What hardly anyone knows: The positioning of the handles on the shopping trolley tempts you to shop.
Munich - The common shopping trolley in the retail trade has a single handle bar.
It runs horizontally - means straight from one side to the other.
For the retail trade, however, a trolley with two handles, one on the left and one on the right, would be more useful.
Similar to a wheelbarrow or suitcase trolley at a train station or airport.
According to a recent study by Innsbruck-based marketing expert Mathias Streicher together with Zachary Estes from the British Bayes Business School, this has less to do with the fact that consumers should be comfortable when shopping.
The way in which the handles on the shopping trolley are more likely to tempt consumers to buy more.
Shopping tricks: triceps or biceps - that is the question here
When a consumer pushes the standard shopping trolley with a horizontal handlebar through a supermarket, the triceps muscle in the upper arm is primarily activated by pushing it.

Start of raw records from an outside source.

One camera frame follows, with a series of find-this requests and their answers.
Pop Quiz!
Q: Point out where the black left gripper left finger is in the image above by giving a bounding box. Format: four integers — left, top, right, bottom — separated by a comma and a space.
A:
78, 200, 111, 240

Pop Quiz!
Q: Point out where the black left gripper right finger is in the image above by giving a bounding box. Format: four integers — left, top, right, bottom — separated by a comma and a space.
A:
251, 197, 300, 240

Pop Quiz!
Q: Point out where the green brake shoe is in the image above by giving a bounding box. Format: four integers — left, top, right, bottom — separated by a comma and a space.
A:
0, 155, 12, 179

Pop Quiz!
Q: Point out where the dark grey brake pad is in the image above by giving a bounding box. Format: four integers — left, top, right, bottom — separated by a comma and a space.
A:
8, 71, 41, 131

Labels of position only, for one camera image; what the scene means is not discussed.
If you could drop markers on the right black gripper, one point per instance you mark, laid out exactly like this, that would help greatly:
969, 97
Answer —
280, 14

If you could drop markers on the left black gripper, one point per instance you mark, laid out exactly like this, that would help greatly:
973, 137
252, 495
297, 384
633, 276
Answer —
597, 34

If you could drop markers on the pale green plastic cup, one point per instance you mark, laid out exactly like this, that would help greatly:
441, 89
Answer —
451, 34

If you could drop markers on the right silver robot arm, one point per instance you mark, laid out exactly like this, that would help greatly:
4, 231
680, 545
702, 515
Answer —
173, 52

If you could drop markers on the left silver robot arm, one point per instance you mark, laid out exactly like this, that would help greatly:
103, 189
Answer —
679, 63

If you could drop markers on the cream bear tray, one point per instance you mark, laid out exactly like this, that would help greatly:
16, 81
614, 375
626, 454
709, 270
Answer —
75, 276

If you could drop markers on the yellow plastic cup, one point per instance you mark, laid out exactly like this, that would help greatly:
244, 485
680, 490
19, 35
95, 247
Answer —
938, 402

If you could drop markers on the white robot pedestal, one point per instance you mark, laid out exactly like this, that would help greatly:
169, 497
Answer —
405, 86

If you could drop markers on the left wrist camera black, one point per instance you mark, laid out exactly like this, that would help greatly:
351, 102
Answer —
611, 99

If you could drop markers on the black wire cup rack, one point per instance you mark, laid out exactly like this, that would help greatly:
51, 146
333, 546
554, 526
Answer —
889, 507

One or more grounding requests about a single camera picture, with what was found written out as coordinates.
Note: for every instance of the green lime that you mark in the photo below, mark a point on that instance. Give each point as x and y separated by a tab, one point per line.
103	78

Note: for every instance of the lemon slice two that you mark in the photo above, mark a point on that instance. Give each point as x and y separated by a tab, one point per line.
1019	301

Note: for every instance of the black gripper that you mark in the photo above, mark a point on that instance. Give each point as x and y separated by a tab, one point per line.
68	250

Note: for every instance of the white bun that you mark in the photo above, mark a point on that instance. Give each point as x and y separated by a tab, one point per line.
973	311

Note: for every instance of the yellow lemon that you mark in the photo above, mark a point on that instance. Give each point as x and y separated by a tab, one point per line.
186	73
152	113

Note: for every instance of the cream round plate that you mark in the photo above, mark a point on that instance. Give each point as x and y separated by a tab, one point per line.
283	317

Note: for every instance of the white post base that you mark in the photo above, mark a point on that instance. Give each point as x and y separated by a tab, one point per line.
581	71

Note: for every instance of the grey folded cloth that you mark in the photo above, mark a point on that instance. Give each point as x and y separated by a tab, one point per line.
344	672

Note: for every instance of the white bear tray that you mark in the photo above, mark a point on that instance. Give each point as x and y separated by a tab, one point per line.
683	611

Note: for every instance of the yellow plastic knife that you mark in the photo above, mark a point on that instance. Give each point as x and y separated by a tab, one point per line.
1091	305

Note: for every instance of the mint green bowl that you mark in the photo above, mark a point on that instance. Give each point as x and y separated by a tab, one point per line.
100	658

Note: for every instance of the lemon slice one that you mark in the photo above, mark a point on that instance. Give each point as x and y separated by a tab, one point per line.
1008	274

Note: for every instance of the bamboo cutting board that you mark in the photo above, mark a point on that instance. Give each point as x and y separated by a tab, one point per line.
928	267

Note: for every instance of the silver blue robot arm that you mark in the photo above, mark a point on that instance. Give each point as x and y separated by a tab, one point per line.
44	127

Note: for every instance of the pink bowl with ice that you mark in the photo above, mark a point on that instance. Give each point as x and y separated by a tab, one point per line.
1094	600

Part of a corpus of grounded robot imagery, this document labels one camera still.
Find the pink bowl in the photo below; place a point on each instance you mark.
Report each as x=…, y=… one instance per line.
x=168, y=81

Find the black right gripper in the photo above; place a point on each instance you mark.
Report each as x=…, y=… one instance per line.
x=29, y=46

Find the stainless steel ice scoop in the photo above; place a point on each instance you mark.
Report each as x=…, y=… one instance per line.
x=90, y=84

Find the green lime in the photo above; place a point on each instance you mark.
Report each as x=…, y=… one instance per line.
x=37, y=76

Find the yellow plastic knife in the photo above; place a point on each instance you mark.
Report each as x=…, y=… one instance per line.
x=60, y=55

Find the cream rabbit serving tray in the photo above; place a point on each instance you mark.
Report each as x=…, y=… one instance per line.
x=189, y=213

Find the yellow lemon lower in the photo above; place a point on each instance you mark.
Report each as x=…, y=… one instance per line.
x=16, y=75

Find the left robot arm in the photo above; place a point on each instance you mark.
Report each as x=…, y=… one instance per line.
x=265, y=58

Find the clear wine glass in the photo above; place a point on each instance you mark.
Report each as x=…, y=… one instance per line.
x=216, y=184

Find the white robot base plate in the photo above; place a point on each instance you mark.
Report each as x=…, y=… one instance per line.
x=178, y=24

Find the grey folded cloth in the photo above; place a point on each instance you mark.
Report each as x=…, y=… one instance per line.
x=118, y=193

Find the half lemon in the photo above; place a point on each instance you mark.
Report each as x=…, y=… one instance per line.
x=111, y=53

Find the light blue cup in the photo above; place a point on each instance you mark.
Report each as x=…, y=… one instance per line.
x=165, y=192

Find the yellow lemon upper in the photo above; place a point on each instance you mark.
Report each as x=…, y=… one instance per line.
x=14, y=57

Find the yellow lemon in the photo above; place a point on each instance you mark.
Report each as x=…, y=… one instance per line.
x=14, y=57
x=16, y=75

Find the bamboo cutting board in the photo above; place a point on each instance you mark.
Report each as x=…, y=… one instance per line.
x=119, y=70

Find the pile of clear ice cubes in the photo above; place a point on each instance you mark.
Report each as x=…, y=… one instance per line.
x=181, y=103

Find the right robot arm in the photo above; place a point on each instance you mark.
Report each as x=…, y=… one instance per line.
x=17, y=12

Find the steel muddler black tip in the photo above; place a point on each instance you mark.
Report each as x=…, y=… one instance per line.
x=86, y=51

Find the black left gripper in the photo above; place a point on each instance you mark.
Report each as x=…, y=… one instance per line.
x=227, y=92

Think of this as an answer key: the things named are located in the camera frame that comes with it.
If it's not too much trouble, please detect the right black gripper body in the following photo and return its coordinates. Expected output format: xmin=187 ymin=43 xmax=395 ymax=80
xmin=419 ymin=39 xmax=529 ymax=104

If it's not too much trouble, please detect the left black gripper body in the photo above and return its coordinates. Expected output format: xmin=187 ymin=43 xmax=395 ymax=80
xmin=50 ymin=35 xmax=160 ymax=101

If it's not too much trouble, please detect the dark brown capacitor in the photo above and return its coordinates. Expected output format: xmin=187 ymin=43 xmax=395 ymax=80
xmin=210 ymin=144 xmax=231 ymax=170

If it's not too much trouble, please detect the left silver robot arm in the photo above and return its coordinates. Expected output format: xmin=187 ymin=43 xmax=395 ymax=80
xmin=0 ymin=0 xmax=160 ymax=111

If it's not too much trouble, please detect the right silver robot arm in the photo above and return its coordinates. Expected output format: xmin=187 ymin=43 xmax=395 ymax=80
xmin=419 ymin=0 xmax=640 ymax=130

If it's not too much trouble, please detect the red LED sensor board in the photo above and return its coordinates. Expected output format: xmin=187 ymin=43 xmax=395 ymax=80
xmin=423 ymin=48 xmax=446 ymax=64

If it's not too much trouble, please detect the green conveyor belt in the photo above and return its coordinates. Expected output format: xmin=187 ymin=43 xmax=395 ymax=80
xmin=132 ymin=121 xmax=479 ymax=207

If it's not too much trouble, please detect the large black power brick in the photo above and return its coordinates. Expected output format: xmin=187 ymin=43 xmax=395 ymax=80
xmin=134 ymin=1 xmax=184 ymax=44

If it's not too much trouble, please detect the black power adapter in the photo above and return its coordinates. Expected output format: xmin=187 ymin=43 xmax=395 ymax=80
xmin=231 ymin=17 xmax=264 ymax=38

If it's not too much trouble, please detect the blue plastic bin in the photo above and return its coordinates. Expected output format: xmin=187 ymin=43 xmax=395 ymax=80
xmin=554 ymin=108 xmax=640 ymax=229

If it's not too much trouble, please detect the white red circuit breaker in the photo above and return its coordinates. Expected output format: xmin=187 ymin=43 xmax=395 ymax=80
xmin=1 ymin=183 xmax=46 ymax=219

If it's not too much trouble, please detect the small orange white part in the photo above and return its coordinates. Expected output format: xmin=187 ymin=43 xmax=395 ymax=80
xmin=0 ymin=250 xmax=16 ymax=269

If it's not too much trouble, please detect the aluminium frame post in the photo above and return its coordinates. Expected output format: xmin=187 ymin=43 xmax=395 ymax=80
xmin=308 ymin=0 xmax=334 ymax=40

"Psychological research has shown that activating the triceps is a typical avoidance position and is therefore more likely to be associated with rejection or avoidance," explains Streicher in an article by psychologist Christian Hilscher on
Psylex.de
.
“For example, when people hold something undesirable at a distance with outstretched arms.
From the consumer's point of view, one could say that standard shopping carts should at least not make the consumer more willing to spend. "
Trick of the trade: Customers should be encouraged to consume more
For comparison, Streicher developed a shopping cart with parallel handles - similar to a wheelbarrow.
The idea behind it was that people get their possession of the things they want through movements of proximity.
An activity that uses the biceps.
And - you already guessed it - the shopping cart with handles activates the biceps muscle when pushed.
When testing the new shopping trolley in a supermarket in Innsbruck as part of the study, it was found that consumers who used a shopping trolley with parallel handles bought more products and spent around 25 percent more money than consumers with conventional trolleys.
“It was very surprising to us that a small change in the position of the handles can have such a big impact on the buyer's expenses,” says Streicher.